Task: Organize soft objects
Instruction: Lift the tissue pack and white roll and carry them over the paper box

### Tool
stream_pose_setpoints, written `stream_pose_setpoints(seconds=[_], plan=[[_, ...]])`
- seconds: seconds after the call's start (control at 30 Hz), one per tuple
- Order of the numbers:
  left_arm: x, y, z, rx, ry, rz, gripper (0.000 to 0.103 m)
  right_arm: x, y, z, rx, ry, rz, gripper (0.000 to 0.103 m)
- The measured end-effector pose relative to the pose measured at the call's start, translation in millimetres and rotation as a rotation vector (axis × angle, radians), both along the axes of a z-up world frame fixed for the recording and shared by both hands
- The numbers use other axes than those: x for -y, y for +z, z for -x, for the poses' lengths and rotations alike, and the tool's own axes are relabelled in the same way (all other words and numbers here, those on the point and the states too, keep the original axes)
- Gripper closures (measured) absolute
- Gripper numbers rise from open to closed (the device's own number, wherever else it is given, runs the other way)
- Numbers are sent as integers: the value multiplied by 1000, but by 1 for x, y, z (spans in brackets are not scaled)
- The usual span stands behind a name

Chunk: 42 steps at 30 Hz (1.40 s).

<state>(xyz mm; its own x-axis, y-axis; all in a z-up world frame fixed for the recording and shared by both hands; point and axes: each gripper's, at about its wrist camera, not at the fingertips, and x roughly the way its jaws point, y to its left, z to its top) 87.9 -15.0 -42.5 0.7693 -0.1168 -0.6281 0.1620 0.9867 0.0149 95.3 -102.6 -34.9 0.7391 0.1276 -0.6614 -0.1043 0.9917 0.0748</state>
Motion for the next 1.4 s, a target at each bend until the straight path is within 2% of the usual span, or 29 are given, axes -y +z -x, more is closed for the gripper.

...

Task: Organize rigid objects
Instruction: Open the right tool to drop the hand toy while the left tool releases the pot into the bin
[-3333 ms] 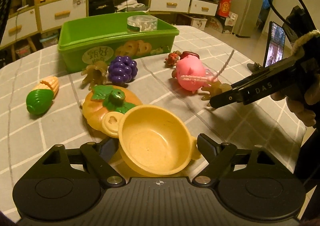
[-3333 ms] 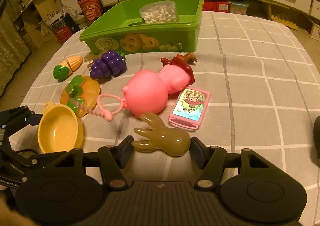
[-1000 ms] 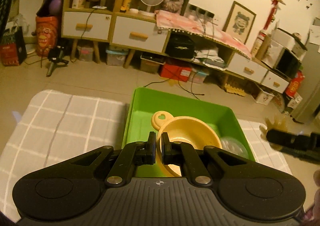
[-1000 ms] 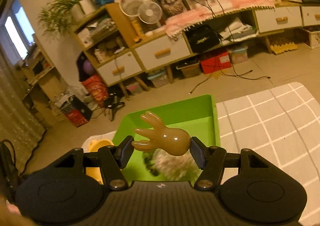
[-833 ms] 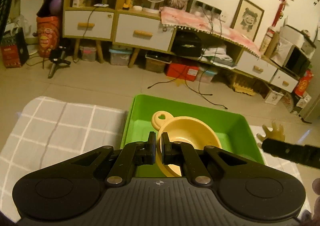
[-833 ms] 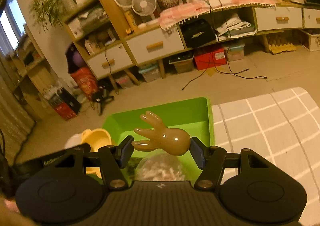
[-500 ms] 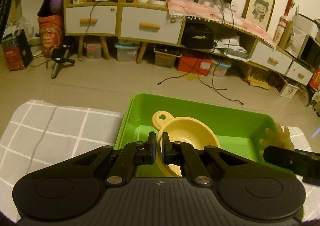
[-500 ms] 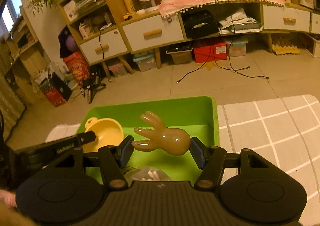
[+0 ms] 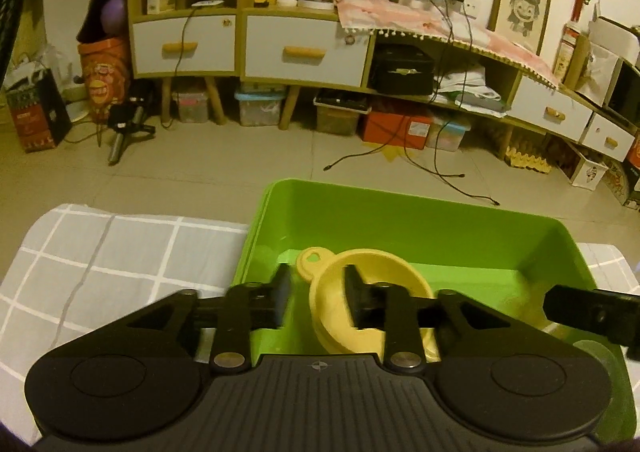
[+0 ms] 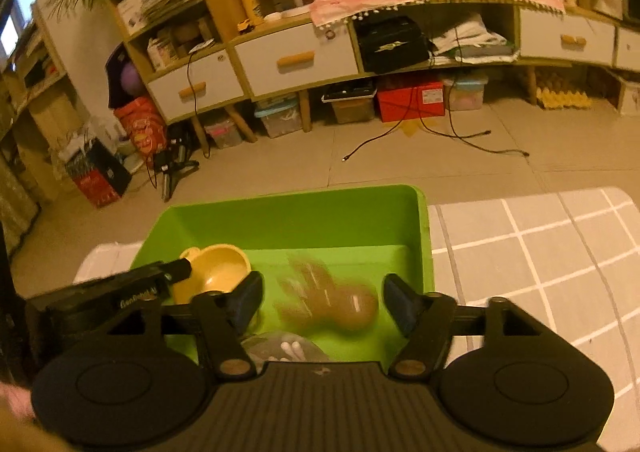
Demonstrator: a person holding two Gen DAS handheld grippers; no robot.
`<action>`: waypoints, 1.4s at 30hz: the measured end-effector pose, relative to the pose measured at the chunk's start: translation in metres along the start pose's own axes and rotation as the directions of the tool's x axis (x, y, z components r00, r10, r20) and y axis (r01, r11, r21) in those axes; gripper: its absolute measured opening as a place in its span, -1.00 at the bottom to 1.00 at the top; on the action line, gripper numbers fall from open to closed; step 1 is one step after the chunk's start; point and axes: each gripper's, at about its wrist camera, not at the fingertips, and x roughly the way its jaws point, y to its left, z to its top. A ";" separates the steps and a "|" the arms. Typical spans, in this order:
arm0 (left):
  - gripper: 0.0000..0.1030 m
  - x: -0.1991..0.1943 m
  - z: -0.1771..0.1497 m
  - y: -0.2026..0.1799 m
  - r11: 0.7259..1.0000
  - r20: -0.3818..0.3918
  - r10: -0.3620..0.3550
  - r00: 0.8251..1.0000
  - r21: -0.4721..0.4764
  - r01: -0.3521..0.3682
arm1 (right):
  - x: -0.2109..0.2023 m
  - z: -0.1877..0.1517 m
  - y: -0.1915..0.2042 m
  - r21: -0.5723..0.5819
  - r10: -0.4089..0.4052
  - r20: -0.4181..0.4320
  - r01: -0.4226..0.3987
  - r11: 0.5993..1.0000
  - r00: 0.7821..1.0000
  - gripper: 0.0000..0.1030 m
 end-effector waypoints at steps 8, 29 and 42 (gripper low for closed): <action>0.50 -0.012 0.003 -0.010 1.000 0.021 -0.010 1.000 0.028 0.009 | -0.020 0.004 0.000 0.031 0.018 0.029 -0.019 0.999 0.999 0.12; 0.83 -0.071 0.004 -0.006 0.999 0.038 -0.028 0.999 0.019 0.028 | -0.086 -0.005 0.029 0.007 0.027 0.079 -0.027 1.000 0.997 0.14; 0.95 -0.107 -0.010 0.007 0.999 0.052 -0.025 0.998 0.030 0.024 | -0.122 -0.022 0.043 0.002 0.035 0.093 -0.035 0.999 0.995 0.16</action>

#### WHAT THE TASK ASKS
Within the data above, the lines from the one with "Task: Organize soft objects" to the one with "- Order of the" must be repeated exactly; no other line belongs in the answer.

#### ANSWER TO THIS TASK
Task: Organize soft objects
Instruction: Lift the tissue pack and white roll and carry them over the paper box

### Tool
stream_pose_setpoints, written `stream_pose_setpoints(seconds=[_], plan=[[_, ...]])`
- seconds: seconds after the call's start (control at 30 Hz), one per tuple
- Order of the numbers:

Nothing else is required to complete the exercise.